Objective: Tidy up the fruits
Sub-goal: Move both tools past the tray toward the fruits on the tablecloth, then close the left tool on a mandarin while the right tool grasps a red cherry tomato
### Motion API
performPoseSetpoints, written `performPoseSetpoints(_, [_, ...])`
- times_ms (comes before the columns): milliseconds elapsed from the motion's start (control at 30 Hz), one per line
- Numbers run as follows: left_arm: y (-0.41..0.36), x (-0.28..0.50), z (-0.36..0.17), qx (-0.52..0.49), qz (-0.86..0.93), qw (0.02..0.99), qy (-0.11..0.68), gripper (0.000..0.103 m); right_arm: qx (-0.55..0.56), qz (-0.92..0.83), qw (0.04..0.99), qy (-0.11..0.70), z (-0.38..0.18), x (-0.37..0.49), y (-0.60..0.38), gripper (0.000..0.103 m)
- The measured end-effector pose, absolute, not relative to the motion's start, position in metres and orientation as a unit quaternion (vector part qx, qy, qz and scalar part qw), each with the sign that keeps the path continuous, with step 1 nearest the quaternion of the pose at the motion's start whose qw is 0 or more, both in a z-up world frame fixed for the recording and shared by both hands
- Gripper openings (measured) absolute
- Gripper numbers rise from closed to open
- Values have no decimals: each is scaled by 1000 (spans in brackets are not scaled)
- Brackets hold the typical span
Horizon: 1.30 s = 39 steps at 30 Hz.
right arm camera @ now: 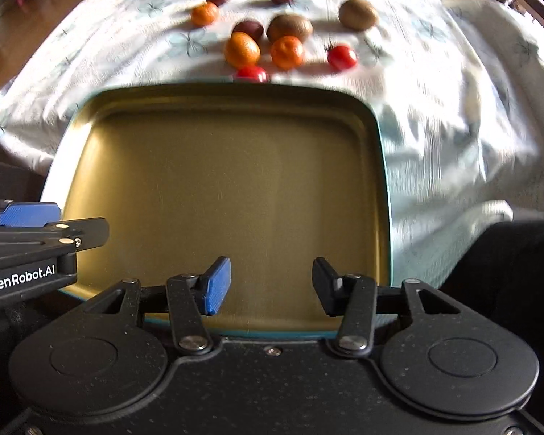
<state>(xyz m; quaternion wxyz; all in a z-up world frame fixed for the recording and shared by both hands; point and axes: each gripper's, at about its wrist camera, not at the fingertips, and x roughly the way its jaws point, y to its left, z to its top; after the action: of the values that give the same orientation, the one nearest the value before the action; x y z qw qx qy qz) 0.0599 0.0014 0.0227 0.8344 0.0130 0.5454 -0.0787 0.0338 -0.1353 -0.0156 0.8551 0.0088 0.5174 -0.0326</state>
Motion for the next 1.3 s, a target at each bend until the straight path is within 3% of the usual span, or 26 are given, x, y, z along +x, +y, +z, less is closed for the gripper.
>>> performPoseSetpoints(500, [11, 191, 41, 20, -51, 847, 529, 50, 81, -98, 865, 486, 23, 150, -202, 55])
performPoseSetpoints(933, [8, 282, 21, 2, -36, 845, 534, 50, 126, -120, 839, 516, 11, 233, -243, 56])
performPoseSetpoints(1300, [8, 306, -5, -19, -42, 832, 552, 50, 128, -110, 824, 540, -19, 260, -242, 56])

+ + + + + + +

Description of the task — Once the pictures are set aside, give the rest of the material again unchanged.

Result for this task —
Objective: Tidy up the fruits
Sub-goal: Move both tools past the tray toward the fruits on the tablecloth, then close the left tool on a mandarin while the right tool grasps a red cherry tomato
### Motion API
performPoseSetpoints, written `performPoseSetpoints(_, [_, ...])`
- times_ms (comes before the columns): milliseconds elapsed from the motion's start (control at 30 Hz), one per line
- Numbers run as follows: left_arm: y (-0.41..0.36), x (-0.28..0.50), z (-0.36..0.17), qx (-0.52..0.49), qz (-0.86..0.93), qw (0.02..0.99), qy (-0.11..0.68), gripper (0.000..0.103 m); right_arm: qx (-0.55..0.56), qz (-0.92..0.83), qw (0.04..0.99), qy (-0.11..0.70), z (-0.38..0.18), x (-0.37..0.49), y (-0.60..0.38), gripper (0.000..0.103 m)
- The measured end-effector pose, absolute, not relative to the motion's start, position in metres and orientation as a unit quaternion (vector part qx, qy, qz and scalar part qw), each with the sign that keeps the path continuous, with step 1 nearest the quaternion of the pose at the motion's start whose qw is 0 or more, both in a z-up world frame fixed for the recording and shared by both hands
- Gripper openings (measured) absolute
- Gripper numbers rise from closed to open
- Values have no decimals: each is scaled by 1000 (spans in brackets are not scaled)
- Brackets hold the typical span
Horizon: 1.30 s = 39 steps at 30 Hz.
right arm camera @ now: 
<state>(xyz m; quaternion wxyz; all in a z-up world frame fixed for the recording and shared by both hands; point and axes: each gripper's, at about its wrist camera, not at the fingertips, and x roughly the way its jaws point, y to its left, z to its top; after the action: of the values that give the same orientation, the one nearest the value before the action; x y z qw qx qy qz) 0.0599 0.0014 0.0227 0.8344 0.0130 0.5454 -0.0787 0.0338 -0.1353 -0.0156 0.8551 0.0088 0.5174 -0.0326</state>
Motion for the next 1.3 s, a target at each bend until the straight path is within 3% of the usual span, or 26 are given, x, y, z along +x, +y, +z, less is closed for the gripper.
>>> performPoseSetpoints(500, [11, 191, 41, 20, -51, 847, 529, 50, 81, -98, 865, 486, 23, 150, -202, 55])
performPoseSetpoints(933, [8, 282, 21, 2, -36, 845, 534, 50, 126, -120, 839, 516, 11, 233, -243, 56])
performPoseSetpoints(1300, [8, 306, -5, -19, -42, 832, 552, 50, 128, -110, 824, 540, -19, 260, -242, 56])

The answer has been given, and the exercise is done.